● Work order
After the line containing "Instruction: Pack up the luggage", write nothing more; before it, reproduce every line of the material below exactly, starting with the first.

•••

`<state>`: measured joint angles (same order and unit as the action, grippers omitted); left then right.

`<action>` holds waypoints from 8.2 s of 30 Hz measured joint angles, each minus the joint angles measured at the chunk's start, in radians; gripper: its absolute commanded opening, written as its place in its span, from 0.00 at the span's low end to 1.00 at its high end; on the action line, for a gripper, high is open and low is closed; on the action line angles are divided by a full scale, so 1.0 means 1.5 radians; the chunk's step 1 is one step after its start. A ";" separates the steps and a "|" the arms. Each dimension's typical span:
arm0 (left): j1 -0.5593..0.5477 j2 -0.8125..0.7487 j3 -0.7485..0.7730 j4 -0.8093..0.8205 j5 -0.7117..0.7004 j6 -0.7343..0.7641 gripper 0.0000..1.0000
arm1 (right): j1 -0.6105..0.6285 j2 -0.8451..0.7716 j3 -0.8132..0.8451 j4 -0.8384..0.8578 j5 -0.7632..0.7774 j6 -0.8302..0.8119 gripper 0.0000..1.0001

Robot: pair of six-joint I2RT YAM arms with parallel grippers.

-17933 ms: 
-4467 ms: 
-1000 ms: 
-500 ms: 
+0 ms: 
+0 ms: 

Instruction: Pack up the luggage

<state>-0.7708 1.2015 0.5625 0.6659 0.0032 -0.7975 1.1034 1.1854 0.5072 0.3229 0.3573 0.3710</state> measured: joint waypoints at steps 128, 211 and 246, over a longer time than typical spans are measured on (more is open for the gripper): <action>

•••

● Written reply
`<state>`: measured joint angles (same order and unit as the action, grippers omitted); left then right.

`<action>` holds waypoints from 8.2 s of 30 Hz measured joint angles, each minus the joint angles measured at the chunk's start, in radians; gripper: its absolute commanded opening, written as its place in its span, from 0.00 at the span's low end to 1.00 at its high end; on the action line, for a gripper, high is open and low is closed; on the action line angles are divided by a full scale, so 1.0 means 1.5 radians; the chunk's step 1 is one step after its start. A ";" separates the steps and a "|" the arms. Each dimension's typical span:
arm0 (left): j1 -0.5593..0.5477 j2 -0.8125..0.7487 j3 -0.7485..0.7730 j4 -0.8093..0.8205 j5 -0.7117..0.7004 j6 -0.7343..0.7641 gripper 0.0000..1.0000
arm1 (right): j1 -0.6105..0.6285 j2 -0.8451..0.7716 j3 -0.8132..0.8451 j4 -0.8384..0.8578 j5 -0.7632..0.7774 j6 -0.8302..0.8119 gripper 0.0000..1.0001

Robot: pair of six-joint I2RT YAM arms with parallel grippers.

-17933 ms: 
-4467 ms: 
-1000 ms: 
-500 ms: 
+0 ms: 
+0 ms: 

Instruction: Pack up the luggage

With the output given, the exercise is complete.